Try it: Go to the line that includes "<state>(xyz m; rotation" and retype it, then every line after it to the end of the data, adding nothing.

═══ Data shown

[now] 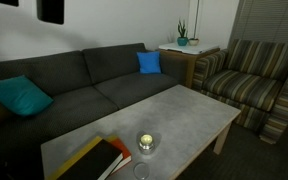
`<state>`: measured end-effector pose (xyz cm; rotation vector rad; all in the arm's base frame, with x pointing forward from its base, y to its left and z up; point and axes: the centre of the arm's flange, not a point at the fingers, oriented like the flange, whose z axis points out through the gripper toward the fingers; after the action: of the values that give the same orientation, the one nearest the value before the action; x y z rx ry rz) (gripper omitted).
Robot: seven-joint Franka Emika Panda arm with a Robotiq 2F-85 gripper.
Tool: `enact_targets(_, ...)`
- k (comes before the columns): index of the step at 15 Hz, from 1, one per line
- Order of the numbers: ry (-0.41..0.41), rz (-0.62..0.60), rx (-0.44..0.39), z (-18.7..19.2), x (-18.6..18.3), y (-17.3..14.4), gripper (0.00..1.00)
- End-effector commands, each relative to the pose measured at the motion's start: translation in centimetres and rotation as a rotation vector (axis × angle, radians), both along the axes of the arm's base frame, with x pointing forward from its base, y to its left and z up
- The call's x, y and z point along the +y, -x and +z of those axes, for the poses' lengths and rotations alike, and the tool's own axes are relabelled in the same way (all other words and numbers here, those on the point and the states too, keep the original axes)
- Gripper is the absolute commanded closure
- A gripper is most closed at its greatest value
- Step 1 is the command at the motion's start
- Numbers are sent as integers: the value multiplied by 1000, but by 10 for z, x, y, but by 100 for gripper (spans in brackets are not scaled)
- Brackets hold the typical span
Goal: Cover the metal container with the lid on the table
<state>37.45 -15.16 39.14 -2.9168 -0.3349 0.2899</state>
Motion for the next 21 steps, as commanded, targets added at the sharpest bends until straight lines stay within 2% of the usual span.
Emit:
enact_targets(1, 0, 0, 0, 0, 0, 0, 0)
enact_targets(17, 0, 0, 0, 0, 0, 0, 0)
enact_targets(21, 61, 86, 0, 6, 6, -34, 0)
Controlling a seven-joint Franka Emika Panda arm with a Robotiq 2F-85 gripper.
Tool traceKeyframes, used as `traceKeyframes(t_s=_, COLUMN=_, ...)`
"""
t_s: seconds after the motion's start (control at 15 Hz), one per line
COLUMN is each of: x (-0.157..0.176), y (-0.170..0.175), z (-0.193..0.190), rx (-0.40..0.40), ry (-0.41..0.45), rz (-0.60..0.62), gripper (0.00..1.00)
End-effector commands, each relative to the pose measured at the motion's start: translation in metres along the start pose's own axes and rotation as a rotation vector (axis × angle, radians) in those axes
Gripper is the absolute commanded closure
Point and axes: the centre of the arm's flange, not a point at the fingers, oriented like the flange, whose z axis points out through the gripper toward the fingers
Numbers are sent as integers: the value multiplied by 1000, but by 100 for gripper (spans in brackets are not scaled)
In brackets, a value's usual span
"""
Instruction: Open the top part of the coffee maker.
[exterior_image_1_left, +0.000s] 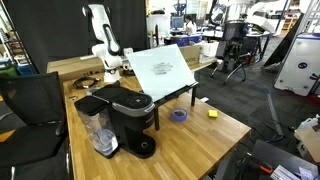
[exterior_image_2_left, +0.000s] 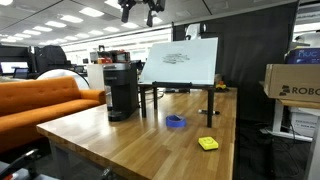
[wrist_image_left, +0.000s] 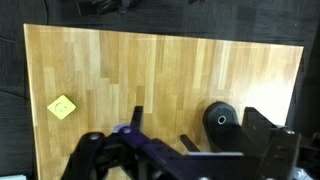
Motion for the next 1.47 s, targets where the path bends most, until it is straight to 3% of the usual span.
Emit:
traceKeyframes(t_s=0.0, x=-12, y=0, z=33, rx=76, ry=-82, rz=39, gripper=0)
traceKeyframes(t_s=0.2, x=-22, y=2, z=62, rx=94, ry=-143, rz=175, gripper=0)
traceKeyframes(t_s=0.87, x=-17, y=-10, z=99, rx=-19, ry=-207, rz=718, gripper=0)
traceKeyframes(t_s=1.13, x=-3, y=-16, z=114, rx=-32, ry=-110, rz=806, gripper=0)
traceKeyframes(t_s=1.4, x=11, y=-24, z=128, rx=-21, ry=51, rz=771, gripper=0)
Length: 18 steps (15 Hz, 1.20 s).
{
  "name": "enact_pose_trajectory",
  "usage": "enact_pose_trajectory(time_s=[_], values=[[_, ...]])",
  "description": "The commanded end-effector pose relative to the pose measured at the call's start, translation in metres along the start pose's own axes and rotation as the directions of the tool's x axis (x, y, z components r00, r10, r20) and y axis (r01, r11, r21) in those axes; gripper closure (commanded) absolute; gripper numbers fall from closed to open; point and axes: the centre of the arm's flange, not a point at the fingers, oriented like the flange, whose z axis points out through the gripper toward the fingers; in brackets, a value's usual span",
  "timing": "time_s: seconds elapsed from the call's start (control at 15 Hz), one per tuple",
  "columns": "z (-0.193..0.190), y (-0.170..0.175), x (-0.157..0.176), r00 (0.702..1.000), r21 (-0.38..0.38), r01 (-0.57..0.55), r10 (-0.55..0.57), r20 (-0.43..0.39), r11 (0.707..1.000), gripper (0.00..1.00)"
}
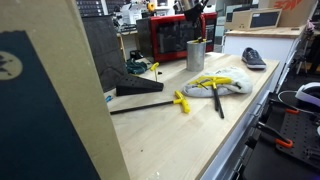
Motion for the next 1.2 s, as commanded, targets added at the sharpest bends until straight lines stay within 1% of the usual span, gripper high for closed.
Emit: enact_pose_trajectory(time_s=[0.0,0.13,0.27,0.47,0.73,0.87,1.13], values=[[0.004,-0.005,-0.012,1.000,0.117,-0.017,0.020,-0.020,0.993,0.00],[0.009,-0.005,-0.010,0.999,0.197,-0.023,0.032,-0.042,0.980,0.00],[0.014,-0.009,-0.007,0.996,0.278,-0.040,0.059,-0.060,0.960,0.00],[0.020,-0.005,-0.009,0.990,0.361,-0.082,0.116,-0.075,0.929,0.00],[0.015,0.021,-0.032,0.972,0.430,-0.134,0.203,-0.117,0.893,0.00],[0.010,0.027,-0.040,0.964,0.442,-0.147,0.229,-0.136,0.885,0.00],[0.010,0.041,-0.051,0.954,0.456,-0.175,0.265,-0.141,0.872,0.00]])
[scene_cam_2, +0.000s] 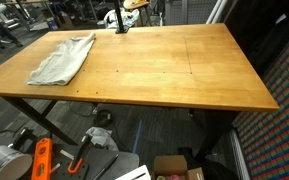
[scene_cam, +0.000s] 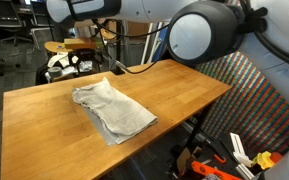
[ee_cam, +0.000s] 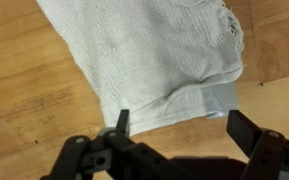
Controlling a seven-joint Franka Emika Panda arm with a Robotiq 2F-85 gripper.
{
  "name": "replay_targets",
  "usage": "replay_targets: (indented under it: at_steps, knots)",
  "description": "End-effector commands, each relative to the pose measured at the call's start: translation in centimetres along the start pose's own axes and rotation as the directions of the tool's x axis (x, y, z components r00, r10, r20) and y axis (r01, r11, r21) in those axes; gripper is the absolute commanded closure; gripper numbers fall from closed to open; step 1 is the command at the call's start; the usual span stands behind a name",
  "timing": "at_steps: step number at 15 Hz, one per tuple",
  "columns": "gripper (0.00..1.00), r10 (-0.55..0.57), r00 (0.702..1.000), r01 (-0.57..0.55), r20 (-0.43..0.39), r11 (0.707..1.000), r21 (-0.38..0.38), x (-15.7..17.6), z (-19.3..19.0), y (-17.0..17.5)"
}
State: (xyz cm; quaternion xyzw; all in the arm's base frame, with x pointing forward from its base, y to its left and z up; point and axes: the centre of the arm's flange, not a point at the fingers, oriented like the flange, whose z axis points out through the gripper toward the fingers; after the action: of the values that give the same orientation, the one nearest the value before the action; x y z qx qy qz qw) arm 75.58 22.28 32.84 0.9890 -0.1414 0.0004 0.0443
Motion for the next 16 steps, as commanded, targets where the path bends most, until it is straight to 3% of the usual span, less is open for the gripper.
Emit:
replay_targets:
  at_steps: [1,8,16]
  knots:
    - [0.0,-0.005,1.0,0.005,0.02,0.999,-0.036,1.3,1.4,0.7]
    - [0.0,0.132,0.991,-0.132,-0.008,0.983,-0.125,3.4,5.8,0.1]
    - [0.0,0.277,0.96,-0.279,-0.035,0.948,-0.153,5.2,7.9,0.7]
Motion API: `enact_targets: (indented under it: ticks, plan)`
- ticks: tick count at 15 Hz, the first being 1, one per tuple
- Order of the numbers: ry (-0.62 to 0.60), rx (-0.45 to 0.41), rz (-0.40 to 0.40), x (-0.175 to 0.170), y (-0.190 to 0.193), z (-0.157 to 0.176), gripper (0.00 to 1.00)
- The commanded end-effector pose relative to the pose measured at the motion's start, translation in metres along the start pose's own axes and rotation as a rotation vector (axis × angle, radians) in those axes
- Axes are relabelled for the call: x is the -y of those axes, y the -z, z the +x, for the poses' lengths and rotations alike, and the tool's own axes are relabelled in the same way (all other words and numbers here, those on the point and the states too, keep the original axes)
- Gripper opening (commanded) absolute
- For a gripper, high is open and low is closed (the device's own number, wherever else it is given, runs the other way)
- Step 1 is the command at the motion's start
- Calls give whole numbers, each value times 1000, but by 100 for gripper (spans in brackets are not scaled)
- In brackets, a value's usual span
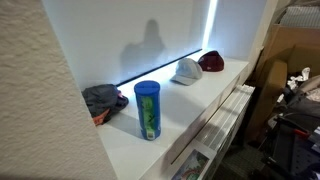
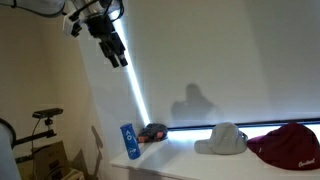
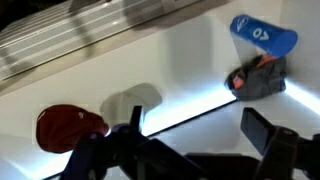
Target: Place the red cap on top of the blue container
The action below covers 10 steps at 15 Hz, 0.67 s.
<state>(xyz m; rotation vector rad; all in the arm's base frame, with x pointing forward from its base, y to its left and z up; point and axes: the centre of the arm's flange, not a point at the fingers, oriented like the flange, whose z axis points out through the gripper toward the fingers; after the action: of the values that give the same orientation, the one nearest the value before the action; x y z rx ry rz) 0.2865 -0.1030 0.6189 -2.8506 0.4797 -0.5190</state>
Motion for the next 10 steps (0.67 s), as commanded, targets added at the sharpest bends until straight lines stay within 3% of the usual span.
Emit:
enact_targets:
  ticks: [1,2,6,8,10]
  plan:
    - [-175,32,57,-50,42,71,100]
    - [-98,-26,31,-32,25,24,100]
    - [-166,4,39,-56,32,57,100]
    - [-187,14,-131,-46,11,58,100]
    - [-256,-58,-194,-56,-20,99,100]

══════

Exercise response:
<state>(xyz m; rotation vector rad; all in the arm's base frame, with x pointing forward from its base, y to its left and z up; point and axes: the centre of the arm's flange, not a point at the fingers, oriented like the flange, whose z axis points out through the gripper toward the fingers; after the action: of the values that give the same orientation, the one nearest the value before the action; x y z rx ry rz) 0.2865 -0.1030 0.6189 -2.8506 0.4797 -0.5190</state>
Motion for the next 10 steps (0.67 s), as commanded, targets added at the sharpest bends until straight lines stay within 3% of the usual span.
Emit:
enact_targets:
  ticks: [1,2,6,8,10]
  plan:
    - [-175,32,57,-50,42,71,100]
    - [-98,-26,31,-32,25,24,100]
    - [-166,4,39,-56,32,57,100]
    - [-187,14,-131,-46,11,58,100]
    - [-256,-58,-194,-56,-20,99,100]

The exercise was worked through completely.